Multiplexed species-specific PCR protocol to discriminate four N. Atlantic Calanus species, with an mtCOI gene tree for ten Calanus species

Marine Biology - Tập 139 - Trang 279-287 - 2001
R. Hill1, L. Allen1, A. Bucklin1
1Ocean Process Analysis Laboratory, University of New Hampshire, Durham, NH 03824, USA,

Tóm tắt

Accurate species identification is the cornerstone of any ecological study – yet this fundamental step is not always possible for marine zooplankton. Routine species' identification, especially of juvenile andlarval stages, is difficult for Calanus species (Copepoda; Calanoida) in the N. Atlantic Ocean, where two or three species may co-occur. A rapid, simple, and inexpensive molecularly based protocol to identify individual copepods of any life stage has beendeveloped. This protocol will routinely identify four Calanus species in the N. Atlantic and will help to accurately understand the role of each species in coastal and open ocean ecosystems.
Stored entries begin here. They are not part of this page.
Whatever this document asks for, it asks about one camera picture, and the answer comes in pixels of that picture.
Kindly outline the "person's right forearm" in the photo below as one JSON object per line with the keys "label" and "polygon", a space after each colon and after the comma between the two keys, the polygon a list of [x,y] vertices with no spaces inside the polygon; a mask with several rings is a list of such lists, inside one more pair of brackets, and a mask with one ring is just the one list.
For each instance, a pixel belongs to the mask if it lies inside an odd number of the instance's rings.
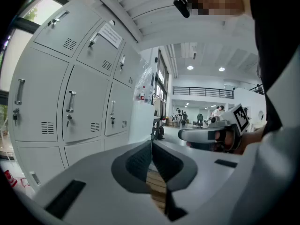
{"label": "person's right forearm", "polygon": [[239,147],[234,151],[234,154],[242,155],[246,147],[252,143],[258,143],[262,140],[265,126],[257,129],[254,132],[244,133],[241,137]]}

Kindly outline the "white paper notice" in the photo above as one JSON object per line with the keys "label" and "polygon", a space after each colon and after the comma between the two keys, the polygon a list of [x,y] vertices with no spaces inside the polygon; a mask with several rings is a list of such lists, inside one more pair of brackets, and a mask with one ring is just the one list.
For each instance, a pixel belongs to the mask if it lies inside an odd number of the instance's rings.
{"label": "white paper notice", "polygon": [[106,22],[99,30],[99,34],[117,49],[123,40],[123,38]]}

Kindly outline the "black balcony railing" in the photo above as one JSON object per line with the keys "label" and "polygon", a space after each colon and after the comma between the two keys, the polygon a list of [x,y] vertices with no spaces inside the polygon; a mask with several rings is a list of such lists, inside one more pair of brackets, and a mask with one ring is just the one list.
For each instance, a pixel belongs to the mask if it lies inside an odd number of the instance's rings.
{"label": "black balcony railing", "polygon": [[188,96],[202,96],[202,97],[234,99],[233,90],[205,88],[205,87],[173,86],[172,93],[174,95],[188,95]]}

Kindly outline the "clear plastic bag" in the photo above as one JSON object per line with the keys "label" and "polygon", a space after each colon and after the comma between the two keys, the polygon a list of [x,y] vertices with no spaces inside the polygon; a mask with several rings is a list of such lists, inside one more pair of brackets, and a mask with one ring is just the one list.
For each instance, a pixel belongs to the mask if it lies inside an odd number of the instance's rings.
{"label": "clear plastic bag", "polygon": [[152,101],[153,84],[154,84],[154,69],[144,58],[141,58],[137,70],[134,100],[140,101],[139,93],[142,87],[145,86],[146,95],[145,95],[144,102],[150,104]]}

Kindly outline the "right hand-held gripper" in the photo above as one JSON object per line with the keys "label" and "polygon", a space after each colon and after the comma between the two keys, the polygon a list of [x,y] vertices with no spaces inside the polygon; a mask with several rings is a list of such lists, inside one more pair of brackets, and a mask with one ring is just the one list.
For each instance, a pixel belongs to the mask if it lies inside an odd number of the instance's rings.
{"label": "right hand-held gripper", "polygon": [[[239,104],[222,115],[211,118],[207,128],[181,129],[178,137],[195,149],[233,153],[239,147],[241,137],[248,126],[247,113]],[[215,142],[215,132],[221,130],[231,130],[234,133],[234,144],[229,150],[225,150]]]}

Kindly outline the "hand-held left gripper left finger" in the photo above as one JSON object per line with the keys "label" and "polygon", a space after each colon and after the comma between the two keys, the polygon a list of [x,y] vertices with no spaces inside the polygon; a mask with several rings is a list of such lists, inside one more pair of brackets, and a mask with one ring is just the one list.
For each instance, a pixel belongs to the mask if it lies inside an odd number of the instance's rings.
{"label": "hand-held left gripper left finger", "polygon": [[43,185],[36,216],[45,225],[169,225],[146,184],[151,142],[87,156]]}

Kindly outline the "person's black top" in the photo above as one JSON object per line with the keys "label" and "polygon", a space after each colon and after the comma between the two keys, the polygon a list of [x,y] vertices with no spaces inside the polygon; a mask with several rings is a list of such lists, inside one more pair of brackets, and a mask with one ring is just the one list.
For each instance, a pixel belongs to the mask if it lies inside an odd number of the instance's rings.
{"label": "person's black top", "polygon": [[300,0],[250,0],[250,7],[266,93],[264,137],[300,125]]}

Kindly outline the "clothes rack with garments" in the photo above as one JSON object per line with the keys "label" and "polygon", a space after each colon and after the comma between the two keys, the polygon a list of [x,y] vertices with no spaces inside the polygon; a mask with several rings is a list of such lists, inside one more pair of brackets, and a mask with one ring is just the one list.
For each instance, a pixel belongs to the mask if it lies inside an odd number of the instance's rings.
{"label": "clothes rack with garments", "polygon": [[154,105],[154,116],[160,118],[160,120],[165,120],[166,118],[166,102],[154,94],[152,98],[152,103]]}

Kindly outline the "grey locker door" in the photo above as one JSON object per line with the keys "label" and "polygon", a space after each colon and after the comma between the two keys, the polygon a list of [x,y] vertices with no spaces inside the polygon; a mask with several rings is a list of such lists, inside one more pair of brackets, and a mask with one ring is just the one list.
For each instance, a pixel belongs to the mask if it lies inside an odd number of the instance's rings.
{"label": "grey locker door", "polygon": [[113,81],[106,114],[106,136],[128,130],[132,102],[131,88],[118,81]]}

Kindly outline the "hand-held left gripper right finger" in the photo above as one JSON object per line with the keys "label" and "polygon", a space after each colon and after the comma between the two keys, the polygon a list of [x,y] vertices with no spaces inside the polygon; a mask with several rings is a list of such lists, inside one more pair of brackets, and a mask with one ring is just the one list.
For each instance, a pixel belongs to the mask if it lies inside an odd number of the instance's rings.
{"label": "hand-held left gripper right finger", "polygon": [[230,180],[241,157],[152,142],[152,161],[166,182],[166,215],[153,225],[231,225],[237,189]]}

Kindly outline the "wooden platform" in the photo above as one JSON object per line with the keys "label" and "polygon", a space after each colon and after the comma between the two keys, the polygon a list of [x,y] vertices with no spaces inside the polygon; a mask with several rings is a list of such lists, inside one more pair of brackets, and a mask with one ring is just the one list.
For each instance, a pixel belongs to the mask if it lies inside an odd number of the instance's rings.
{"label": "wooden platform", "polygon": [[166,183],[160,174],[152,169],[148,169],[146,184],[150,187],[150,194],[153,202],[164,214],[166,207]]}

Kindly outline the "white metal locker cabinet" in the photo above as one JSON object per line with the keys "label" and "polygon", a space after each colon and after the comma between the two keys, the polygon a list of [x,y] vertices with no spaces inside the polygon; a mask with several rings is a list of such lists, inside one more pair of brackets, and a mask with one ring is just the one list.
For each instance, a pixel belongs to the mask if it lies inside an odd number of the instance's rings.
{"label": "white metal locker cabinet", "polygon": [[[104,23],[123,38],[118,49],[99,34]],[[104,7],[72,0],[37,29],[8,98],[13,149],[34,191],[82,158],[128,143],[131,118],[127,131],[105,135],[108,100],[113,81],[130,87],[134,100],[140,60],[130,34]]]}

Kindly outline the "person's right hand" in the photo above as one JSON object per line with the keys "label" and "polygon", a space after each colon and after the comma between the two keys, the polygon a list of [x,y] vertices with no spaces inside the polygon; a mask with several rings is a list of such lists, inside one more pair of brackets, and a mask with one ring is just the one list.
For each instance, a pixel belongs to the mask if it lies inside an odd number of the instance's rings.
{"label": "person's right hand", "polygon": [[221,130],[215,132],[215,142],[220,144],[225,150],[229,150],[234,144],[233,131]]}

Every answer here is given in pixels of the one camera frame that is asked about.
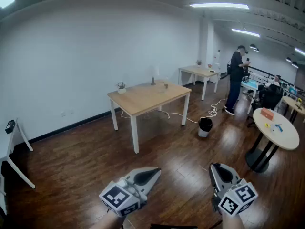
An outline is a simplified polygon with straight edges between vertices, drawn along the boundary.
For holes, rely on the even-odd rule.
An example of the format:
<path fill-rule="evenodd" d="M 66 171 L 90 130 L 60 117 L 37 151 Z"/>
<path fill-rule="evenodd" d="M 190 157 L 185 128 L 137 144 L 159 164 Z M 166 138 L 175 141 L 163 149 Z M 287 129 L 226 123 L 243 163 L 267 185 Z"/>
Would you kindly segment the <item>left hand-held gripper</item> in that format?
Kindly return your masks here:
<path fill-rule="evenodd" d="M 134 169 L 118 182 L 110 182 L 99 198 L 116 215 L 126 217 L 146 204 L 147 195 L 160 175 L 161 169 L 158 167 Z"/>

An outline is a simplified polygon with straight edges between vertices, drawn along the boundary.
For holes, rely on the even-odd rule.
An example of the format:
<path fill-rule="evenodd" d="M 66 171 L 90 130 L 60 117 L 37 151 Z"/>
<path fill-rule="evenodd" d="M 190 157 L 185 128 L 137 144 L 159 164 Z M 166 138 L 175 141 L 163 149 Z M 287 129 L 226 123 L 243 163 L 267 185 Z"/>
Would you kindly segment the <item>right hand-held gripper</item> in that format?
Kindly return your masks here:
<path fill-rule="evenodd" d="M 212 206 L 220 214 L 235 216 L 245 211 L 258 198 L 258 193 L 251 182 L 240 179 L 232 167 L 221 163 L 209 166 L 211 184 L 215 189 Z"/>

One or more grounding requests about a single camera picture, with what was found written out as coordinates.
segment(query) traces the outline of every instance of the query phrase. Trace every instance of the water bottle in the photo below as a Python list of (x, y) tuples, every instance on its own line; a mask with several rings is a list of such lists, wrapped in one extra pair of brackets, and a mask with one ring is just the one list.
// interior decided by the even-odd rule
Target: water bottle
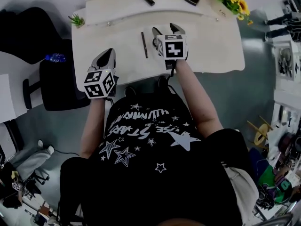
[(53, 63), (63, 63), (66, 62), (66, 57), (63, 54), (54, 53), (51, 55), (46, 55), (45, 59), (47, 61), (53, 62)]

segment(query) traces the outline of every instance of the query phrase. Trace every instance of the concrete floor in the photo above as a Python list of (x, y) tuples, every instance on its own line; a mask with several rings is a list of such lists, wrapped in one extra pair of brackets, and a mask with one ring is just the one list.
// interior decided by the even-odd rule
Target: concrete floor
[[(273, 92), (275, 87), (275, 60), (271, 46), (262, 42), (268, 27), (263, 25), (266, 15), (262, 10), (253, 11), (254, 24), (246, 25), (239, 21), (246, 67), (243, 71), (223, 74), (198, 73), (197, 77), (211, 97), (222, 125), (225, 128), (239, 129), (248, 140), (253, 140), (254, 131), (246, 120), (260, 125), (258, 115), (271, 121), (273, 113)], [(140, 92), (152, 92), (157, 78), (147, 79), (131, 84)], [(183, 98), (177, 78), (170, 84)], [(125, 86), (118, 87), (115, 100), (123, 97)], [(17, 118), (17, 124), (25, 142), (25, 150), (35, 147), (38, 139), (44, 144), (51, 144), (64, 152), (79, 152), (81, 133), (86, 121), (88, 107), (63, 112), (48, 112), (43, 105), (30, 110)], [(60, 198), (60, 167), (74, 155), (55, 152), (42, 168), (50, 175), (50, 180), (40, 186), (43, 198), (55, 209)]]

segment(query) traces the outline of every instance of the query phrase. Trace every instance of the white star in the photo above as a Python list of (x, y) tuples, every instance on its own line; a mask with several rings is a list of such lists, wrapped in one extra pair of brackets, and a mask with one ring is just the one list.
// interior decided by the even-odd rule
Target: white star
[(120, 147), (119, 145), (116, 145), (116, 144), (115, 144), (116, 141), (117, 141), (117, 140), (113, 141), (112, 143), (110, 143), (110, 142), (107, 141), (107, 145), (100, 151), (100, 153), (103, 153), (103, 152), (106, 151), (106, 152), (107, 152), (107, 157), (108, 157), (108, 159), (109, 159), (112, 150), (115, 149), (115, 148)]
[(149, 139), (149, 141), (147, 142), (147, 144), (150, 144), (150, 146), (153, 146), (154, 144), (157, 144), (157, 143), (155, 142), (155, 139), (152, 138), (152, 139)]
[(164, 163), (162, 163), (162, 164), (157, 163), (157, 167), (155, 170), (159, 171), (159, 173), (162, 173), (163, 171), (165, 171), (166, 168), (164, 167)]
[(183, 132), (181, 135), (174, 132), (168, 132), (175, 140), (170, 146), (181, 145), (186, 151), (190, 151), (190, 142), (201, 141), (200, 139), (190, 137), (188, 132)]
[(124, 149), (122, 152), (121, 151), (114, 151), (118, 158), (115, 161), (115, 164), (118, 162), (122, 162), (126, 167), (128, 167), (128, 159), (131, 157), (136, 156), (135, 154), (129, 153), (128, 152), (128, 147), (126, 149)]
[(142, 108), (142, 106), (139, 106), (138, 104), (131, 105), (131, 109), (137, 109), (139, 111), (139, 108)]
[(173, 121), (175, 121), (175, 120), (178, 120), (178, 119), (179, 119), (179, 117), (177, 117), (177, 116), (174, 116), (174, 117), (172, 117), (171, 119), (173, 119)]

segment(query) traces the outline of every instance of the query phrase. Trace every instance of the white desk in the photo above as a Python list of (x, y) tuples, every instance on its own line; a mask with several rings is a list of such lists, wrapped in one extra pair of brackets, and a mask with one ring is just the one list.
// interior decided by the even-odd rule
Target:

The DNA sequence of a 633 bp region of the mitochondrial cytochrome oxidase I (mtCOI) was determined for ten Calanus species: C. australis (Brodsky, 1959), C. chilensis (Brodsky, 1959), C. finmarchicus (Gunnerus, 1770), C. glacialis (Jaschnov, 1955), C. helgolandicus (Claus, 1863), C. hyperboreus (Krøyer, 1838), C. marshallae (Frost, 1974), C. pacificus (Brodsky, 1948), C. simillimus (Giesbrecht, 1902), and C. sinicus (Brodsky, 1965). MtCOI sequences were used to design species-specific oligonucleotide primers for C. finmarchicus, C. glacialis, C. helgolandicus, and C. hyperboreus and to optimize a competitive, multiplexed, species-specific PCR (SS-PCR) protocol to discriminate the four species. This corrects and improves a previously published protocol for three Calanus species (Bucklin et al. 1999: Hydrobiologia 401:239–254), unambiguously identifying individual copepods and copepodites from diverse geographic regions of the four species' ranges. In order to further examine the pattern of mtCOI evolution within Calanus (an important consideration for molecular systematic characters), consensus mtCOI sequences were used to reconstruct phylogenetic relationships among the ten species; the mtCOI gene tree agreed with morphological and molecular (based on mt16S rRNA) phylogenies, except that the affiliation of C. sinicus could not be resolved.